Safaricom has joined a coalition of technology and payments firms that will use artificial intelligence and blockchain tracking to cut off the financial networks powering the illegal wildlife trade. The telecom giant will deploy AI across M-Pesa, the mobile-money platform it runs in Kenya, to flag transactions linked to poaching and trafficking. The move was announced under Prince William's United for Wildlife taskforce, which also brought in Google, Meta, TikTok, and Alibaba to scrub wildlife listings from their platforms.
Safaricom's parent company Vodafone and affiliate Vodacom are participating in the same AI-integration push. The system will scan M-Pesa transaction patterns for signs of illicit activity, from small-scale bribes to cross-border payments tied to rhino-horn or ivory shipments. On the crypto side, Chainalysis, TRM Labs, PayPal, and the exchange Luno have pledged to track blockchain wallets and alternative payment routes used by smugglers.
The financial stakes are large. The United Nations Environment Programme estimates the illegal wildlife trade generates up to $23 billion a year. Rhino horn, which sells for as much as $60,000 a kilogram on the black market, is a key driver. The Southern White Rhino population fell to a few hundred animals in the 19th century, recovered to roughly 17,000 through conservation efforts, and is now under renewed pressure from organized poaching syndicates that operate across borders.

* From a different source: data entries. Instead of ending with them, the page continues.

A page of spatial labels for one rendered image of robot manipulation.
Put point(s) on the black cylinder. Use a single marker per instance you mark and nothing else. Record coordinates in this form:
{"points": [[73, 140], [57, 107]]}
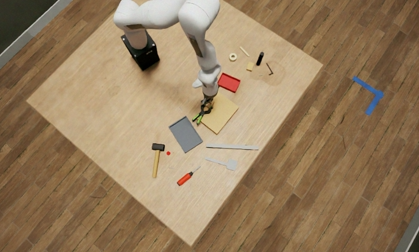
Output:
{"points": [[260, 58]]}

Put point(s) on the red-handled screwdriver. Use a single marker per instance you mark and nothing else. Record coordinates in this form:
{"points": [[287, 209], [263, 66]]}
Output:
{"points": [[186, 177]]}

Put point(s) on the red shallow tray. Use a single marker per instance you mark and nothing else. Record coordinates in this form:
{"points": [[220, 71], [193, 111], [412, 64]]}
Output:
{"points": [[228, 82]]}

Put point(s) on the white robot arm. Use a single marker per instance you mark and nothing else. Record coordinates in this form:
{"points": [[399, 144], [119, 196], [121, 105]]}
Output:
{"points": [[195, 17]]}

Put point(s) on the black spring clamp with green handles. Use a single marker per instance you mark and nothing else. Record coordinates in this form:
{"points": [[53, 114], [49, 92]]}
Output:
{"points": [[200, 115]]}

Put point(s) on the mallet with black head and wooden handle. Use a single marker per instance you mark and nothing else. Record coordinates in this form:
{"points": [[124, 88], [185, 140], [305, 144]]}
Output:
{"points": [[158, 148]]}

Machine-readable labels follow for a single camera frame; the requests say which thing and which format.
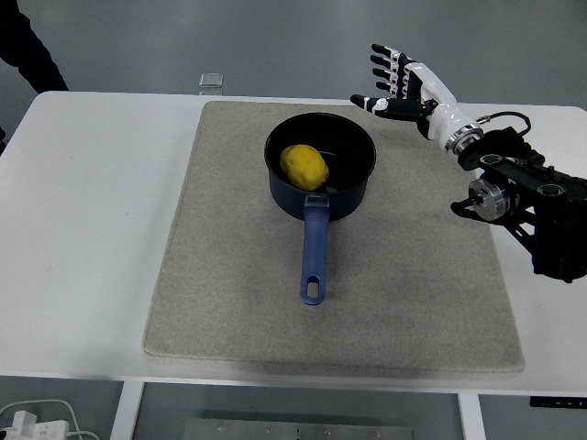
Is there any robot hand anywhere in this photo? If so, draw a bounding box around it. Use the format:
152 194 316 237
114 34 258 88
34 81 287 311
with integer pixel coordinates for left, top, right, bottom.
349 43 478 148

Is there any yellow potato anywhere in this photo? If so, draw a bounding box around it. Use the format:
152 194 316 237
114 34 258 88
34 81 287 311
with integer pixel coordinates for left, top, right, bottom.
279 144 330 192

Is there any small clear box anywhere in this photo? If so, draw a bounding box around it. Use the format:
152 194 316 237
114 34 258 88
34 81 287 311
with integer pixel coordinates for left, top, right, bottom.
198 71 226 96

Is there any beige fabric mat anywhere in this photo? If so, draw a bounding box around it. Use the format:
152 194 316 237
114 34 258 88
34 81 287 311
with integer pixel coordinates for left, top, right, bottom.
144 100 526 380

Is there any white table leg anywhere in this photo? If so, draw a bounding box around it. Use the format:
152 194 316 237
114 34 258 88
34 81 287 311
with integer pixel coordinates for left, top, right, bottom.
109 379 146 440
458 392 487 440

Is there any black table control panel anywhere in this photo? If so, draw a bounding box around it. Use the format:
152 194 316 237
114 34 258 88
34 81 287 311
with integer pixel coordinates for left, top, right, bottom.
530 396 587 409

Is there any grey metal plate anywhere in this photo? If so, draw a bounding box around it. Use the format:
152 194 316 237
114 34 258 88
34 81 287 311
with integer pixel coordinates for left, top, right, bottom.
183 417 414 440

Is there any person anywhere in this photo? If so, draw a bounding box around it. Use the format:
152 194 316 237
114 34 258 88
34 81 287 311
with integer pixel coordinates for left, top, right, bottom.
0 0 70 148

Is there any white power adapter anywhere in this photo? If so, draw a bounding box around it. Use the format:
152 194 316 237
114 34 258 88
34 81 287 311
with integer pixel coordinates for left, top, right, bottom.
0 410 70 440

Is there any dark blue pot with handle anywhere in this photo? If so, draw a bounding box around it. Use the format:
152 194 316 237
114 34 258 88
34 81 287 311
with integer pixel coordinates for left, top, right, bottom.
264 113 379 306

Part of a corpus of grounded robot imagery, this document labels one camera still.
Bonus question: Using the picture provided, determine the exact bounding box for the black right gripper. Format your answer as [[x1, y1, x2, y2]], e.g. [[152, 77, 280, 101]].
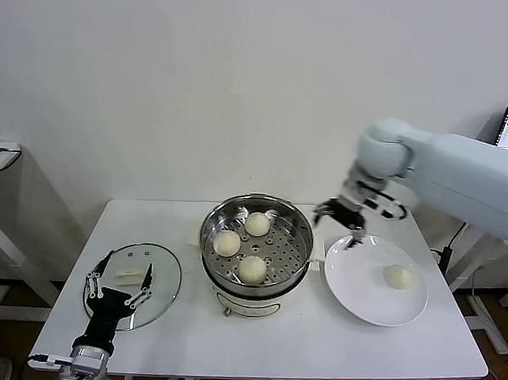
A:
[[311, 196, 368, 252]]

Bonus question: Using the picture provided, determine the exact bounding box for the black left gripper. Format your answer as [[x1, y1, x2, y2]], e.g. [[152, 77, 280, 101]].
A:
[[72, 248, 155, 355]]

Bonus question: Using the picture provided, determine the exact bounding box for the round glass lid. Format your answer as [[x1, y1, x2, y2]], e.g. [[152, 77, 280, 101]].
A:
[[80, 239, 184, 335]]

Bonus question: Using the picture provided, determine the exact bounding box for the white steamed baozi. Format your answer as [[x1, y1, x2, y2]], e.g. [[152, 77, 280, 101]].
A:
[[237, 254, 269, 286], [243, 211, 272, 239], [383, 264, 418, 292], [212, 230, 243, 259]]

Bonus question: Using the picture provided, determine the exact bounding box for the stainless steel steamer basket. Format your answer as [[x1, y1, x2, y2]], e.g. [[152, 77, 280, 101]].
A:
[[197, 190, 317, 290]]

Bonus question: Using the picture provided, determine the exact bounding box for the white round plate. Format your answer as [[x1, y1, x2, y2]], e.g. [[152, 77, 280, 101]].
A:
[[320, 232, 431, 330]]

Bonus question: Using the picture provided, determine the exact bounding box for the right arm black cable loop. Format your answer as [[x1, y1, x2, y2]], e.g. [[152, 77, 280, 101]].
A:
[[372, 190, 410, 221]]

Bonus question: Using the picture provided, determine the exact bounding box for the left arm cable with white plug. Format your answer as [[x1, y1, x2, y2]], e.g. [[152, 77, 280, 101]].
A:
[[26, 353, 75, 369]]

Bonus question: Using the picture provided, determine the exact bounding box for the black cable with stick adapter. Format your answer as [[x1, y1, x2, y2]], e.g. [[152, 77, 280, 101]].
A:
[[428, 219, 469, 277]]

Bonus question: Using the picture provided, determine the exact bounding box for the white side table with cable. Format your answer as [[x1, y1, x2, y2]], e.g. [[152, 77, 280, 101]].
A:
[[0, 141, 70, 347]]

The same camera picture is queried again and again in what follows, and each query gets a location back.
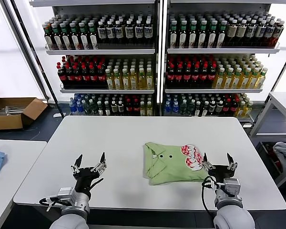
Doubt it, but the red tea bottle white label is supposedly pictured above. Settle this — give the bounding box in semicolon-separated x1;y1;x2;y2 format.
272;21;285;48

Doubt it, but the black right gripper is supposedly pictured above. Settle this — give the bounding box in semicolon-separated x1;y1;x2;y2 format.
201;152;239;185

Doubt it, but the clear plastic packaging bundle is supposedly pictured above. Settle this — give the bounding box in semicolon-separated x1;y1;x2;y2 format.
3;105;24;117

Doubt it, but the open cardboard box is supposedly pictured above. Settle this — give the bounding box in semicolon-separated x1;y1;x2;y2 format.
0;97;49;131

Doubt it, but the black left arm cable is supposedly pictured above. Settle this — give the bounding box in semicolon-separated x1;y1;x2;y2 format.
39;195;62;212

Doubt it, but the grey framed side table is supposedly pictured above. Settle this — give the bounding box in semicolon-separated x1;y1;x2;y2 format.
249;92;286;187

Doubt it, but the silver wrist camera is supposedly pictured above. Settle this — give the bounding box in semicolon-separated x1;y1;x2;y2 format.
56;187;75;204
222;177;242;198

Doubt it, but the dark bottle with beige label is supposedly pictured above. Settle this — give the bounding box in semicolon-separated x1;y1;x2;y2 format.
237;20;248;46
227;20;239;47

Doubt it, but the dark bottle with blue label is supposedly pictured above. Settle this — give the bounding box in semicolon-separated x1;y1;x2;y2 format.
125;20;134;44
255;21;266;46
115;21;124;44
97;21;107;44
134;20;144;44
245;20;257;46
264;21;275;47
143;19;153;44
106;21;116;44

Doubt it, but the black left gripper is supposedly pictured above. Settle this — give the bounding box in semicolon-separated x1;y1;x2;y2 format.
70;151;108;194

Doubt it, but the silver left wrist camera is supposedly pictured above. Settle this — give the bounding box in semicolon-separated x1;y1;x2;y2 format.
56;187;75;204

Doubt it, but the light green polo shirt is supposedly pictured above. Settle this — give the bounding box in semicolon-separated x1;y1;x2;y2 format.
142;142;209;186

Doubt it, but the green-capped dark drink bottle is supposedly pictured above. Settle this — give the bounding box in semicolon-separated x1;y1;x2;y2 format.
78;21;89;51
87;21;98;50
43;23;54;51
169;21;179;48
179;21;188;48
198;21;208;48
69;22;80;51
59;22;72;51
51;23;62;51
188;21;198;48
208;21;218;48
217;21;228;48

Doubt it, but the white side table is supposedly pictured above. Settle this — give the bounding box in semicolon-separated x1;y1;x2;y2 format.
0;140;48;229

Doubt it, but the white metal shelf rack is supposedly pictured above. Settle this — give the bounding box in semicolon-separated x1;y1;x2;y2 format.
163;0;282;122
29;0;163;118

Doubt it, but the red object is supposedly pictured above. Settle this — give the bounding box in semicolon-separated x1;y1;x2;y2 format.
265;143;283;169

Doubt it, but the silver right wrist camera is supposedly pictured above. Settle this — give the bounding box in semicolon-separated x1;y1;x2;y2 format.
222;177;242;198

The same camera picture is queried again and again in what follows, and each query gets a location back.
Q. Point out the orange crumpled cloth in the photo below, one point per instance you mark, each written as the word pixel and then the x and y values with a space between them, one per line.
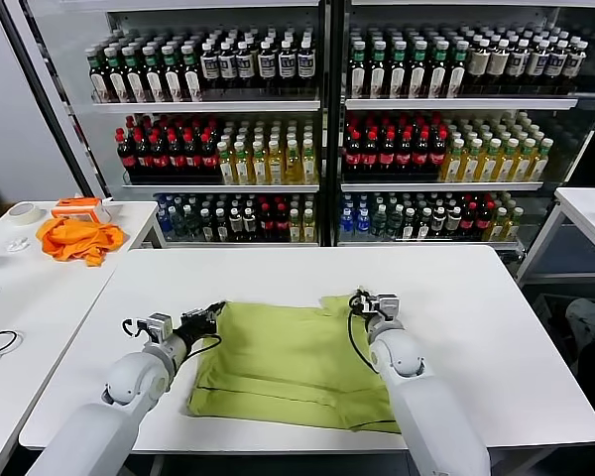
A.
pixel 78 240

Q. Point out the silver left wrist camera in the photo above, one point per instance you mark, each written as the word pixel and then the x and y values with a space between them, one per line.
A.
pixel 158 327

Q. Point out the white tape roll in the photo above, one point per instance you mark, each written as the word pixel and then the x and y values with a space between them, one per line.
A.
pixel 26 221

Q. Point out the white side table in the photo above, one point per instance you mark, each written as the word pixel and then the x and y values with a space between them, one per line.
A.
pixel 128 212
pixel 589 207

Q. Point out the beige label dark drink bottle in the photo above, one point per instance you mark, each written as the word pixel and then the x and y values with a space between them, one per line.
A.
pixel 496 65
pixel 476 66

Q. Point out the blue label dark drink bottle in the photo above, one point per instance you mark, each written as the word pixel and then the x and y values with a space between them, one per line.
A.
pixel 227 66
pixel 209 66
pixel 266 65
pixel 571 64
pixel 535 65
pixel 305 65
pixel 285 65
pixel 245 65
pixel 554 64
pixel 516 65

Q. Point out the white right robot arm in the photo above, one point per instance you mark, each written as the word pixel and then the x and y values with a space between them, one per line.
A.
pixel 426 421

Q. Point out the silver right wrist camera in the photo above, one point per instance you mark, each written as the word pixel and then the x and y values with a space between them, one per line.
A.
pixel 388 305

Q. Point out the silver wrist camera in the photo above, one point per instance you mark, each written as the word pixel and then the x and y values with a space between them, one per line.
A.
pixel 158 327
pixel 388 305

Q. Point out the orange white carton box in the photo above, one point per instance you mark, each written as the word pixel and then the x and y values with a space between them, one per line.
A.
pixel 76 210

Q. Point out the grey bundled bag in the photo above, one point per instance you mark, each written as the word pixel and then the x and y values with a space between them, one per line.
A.
pixel 591 317

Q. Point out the yellow juice bottle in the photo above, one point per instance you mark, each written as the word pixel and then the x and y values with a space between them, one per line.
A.
pixel 258 168
pixel 451 165
pixel 307 226
pixel 504 165
pixel 292 167
pixel 521 165
pixel 486 165
pixel 293 227
pixel 309 166
pixel 274 167
pixel 468 165
pixel 497 225
pixel 511 223
pixel 538 164
pixel 242 168
pixel 225 168

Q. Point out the green water bottle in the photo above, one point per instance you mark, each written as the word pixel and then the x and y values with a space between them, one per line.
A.
pixel 377 223
pixel 393 223

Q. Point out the white metal shelf board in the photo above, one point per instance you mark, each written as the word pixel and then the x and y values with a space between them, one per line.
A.
pixel 425 245
pixel 440 187
pixel 460 104
pixel 202 107
pixel 237 244
pixel 475 2
pixel 177 4
pixel 217 188

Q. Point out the white label black bottle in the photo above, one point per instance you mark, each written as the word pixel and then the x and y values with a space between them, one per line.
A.
pixel 438 220
pixel 452 218
pixel 234 222
pixel 248 221

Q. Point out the light green t-shirt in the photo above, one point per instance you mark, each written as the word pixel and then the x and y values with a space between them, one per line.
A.
pixel 287 367

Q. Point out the black slanted door bar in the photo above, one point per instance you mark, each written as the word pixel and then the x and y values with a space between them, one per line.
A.
pixel 46 98

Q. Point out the black bottle tray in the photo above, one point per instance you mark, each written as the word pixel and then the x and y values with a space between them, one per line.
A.
pixel 172 178
pixel 391 177

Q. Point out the red cap cola bottle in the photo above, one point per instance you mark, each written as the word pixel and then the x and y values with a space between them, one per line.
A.
pixel 370 158
pixel 353 158
pixel 267 222
pixel 404 158
pixel 159 159
pixel 176 159
pixel 208 159
pixel 280 222
pixel 467 221
pixel 142 159
pixel 387 158
pixel 437 157
pixel 421 158
pixel 125 158
pixel 482 220
pixel 192 159

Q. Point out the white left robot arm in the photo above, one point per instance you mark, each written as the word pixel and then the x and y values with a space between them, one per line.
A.
pixel 129 382

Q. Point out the green cap dark tea bottle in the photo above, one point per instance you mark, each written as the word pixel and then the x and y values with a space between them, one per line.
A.
pixel 455 74
pixel 377 74
pixel 436 74
pixel 154 81
pixel 417 74
pixel 173 81
pixel 99 81
pixel 357 74
pixel 192 80
pixel 117 81
pixel 397 74
pixel 135 81

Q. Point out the glass door drinks cabinet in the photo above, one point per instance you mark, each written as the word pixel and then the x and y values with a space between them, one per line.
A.
pixel 73 49
pixel 574 148

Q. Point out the small white plastic object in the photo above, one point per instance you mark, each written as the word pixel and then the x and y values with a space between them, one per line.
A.
pixel 17 244

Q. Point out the black cabinet divider post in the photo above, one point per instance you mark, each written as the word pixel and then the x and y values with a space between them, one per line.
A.
pixel 333 123

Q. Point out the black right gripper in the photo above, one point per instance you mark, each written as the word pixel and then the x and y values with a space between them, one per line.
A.
pixel 364 303

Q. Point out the blue water bottle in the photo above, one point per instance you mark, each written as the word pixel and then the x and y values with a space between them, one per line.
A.
pixel 346 222
pixel 362 222
pixel 162 220

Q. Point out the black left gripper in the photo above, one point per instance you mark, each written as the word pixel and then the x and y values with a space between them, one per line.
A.
pixel 198 329

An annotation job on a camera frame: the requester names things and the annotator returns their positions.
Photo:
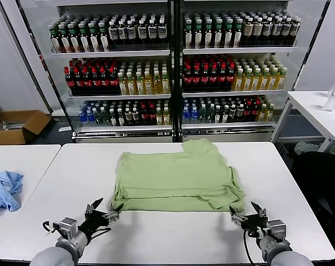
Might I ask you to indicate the small brown tea bottle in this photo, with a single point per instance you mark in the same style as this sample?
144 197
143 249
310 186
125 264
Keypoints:
136 118
232 115
240 115
128 118

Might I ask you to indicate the small red cap cola bottle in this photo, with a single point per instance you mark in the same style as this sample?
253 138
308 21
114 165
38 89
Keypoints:
248 113
143 117
255 113
151 117

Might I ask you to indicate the green cap tea bottle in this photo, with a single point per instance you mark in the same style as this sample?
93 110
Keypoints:
218 36
104 40
228 35
208 36
75 41
85 41
198 36
65 41
238 35
95 40
56 41
188 36

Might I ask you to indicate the beige label dark bottle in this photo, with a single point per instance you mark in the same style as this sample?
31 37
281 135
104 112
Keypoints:
248 30
257 30

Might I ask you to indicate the glass drinks display cabinet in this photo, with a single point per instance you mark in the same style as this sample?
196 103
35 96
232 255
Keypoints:
114 53

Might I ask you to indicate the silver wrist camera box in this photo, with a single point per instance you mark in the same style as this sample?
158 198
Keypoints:
67 225
277 228

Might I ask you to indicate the crumpled light blue cloth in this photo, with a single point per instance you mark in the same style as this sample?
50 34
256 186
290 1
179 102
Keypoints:
4 194

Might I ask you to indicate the grey metal rods bundle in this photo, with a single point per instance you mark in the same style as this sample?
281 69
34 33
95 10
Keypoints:
12 125

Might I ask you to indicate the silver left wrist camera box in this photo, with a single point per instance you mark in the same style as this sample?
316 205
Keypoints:
67 225

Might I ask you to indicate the brown cardboard box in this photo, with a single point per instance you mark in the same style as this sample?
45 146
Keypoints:
12 135

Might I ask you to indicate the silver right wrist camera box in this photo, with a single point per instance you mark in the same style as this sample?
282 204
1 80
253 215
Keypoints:
277 228

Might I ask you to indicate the small blue water bottle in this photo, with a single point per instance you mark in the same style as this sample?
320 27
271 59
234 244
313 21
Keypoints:
186 116
90 119
194 116
82 119

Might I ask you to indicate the white side table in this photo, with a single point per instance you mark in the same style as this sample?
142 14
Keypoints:
317 110

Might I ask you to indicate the white shelf with bottles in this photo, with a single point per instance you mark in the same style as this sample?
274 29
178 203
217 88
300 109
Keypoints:
239 50

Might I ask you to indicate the blue label dark bottle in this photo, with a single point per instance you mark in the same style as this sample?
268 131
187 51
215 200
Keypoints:
113 33
295 28
123 32
142 32
277 30
132 32
267 30
286 29
152 31
162 31

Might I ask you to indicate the grey cloth bundle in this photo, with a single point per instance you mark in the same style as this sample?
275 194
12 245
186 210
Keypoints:
304 148

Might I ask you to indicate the small green tinted bottle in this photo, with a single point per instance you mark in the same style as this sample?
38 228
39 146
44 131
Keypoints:
217 115
209 116
120 119
225 115
97 119
112 119
202 116

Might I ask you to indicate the white floor scrap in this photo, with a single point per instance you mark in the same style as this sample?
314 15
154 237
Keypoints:
65 129

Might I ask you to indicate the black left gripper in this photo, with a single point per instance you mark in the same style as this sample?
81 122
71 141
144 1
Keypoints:
95 223

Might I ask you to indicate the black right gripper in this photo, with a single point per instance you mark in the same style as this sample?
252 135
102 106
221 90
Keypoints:
254 225

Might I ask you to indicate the light green t-shirt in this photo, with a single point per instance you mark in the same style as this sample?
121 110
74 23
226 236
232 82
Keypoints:
170 177

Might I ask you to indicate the small yellow juice bottle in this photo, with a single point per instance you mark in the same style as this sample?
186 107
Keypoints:
263 114
159 117
166 117
270 113

"What we see from the private sector today is a recognition that the illegal wildlife trade is both an environmental and a business issue," said David Fein, co-chair of United for Wildlife.
The coalition represents a shift in how companies approach the problem. Instead of writing checks to conservation groups, they are embedding detection tools into their core infrastructure. For Safaricom, that means treating M-Pesa's transaction data as a surveillance asset. For Chainalysis and TRM Labs, the work extends techniques already used in crypto market analysis to follow illicit crypto flows.
British Airways and Heathrow Airport are also joining the effort, launching public awareness campaigns to help travelers identify and report wildlife products at transit points. The goal is to close the loop between digital detection and physical enforcement.
The taskforce said the new commitments build on earlier work by financial institutions that have already signed on. The companies are now expected to begin deploying the AI systems and blockchain analytics over the coming months.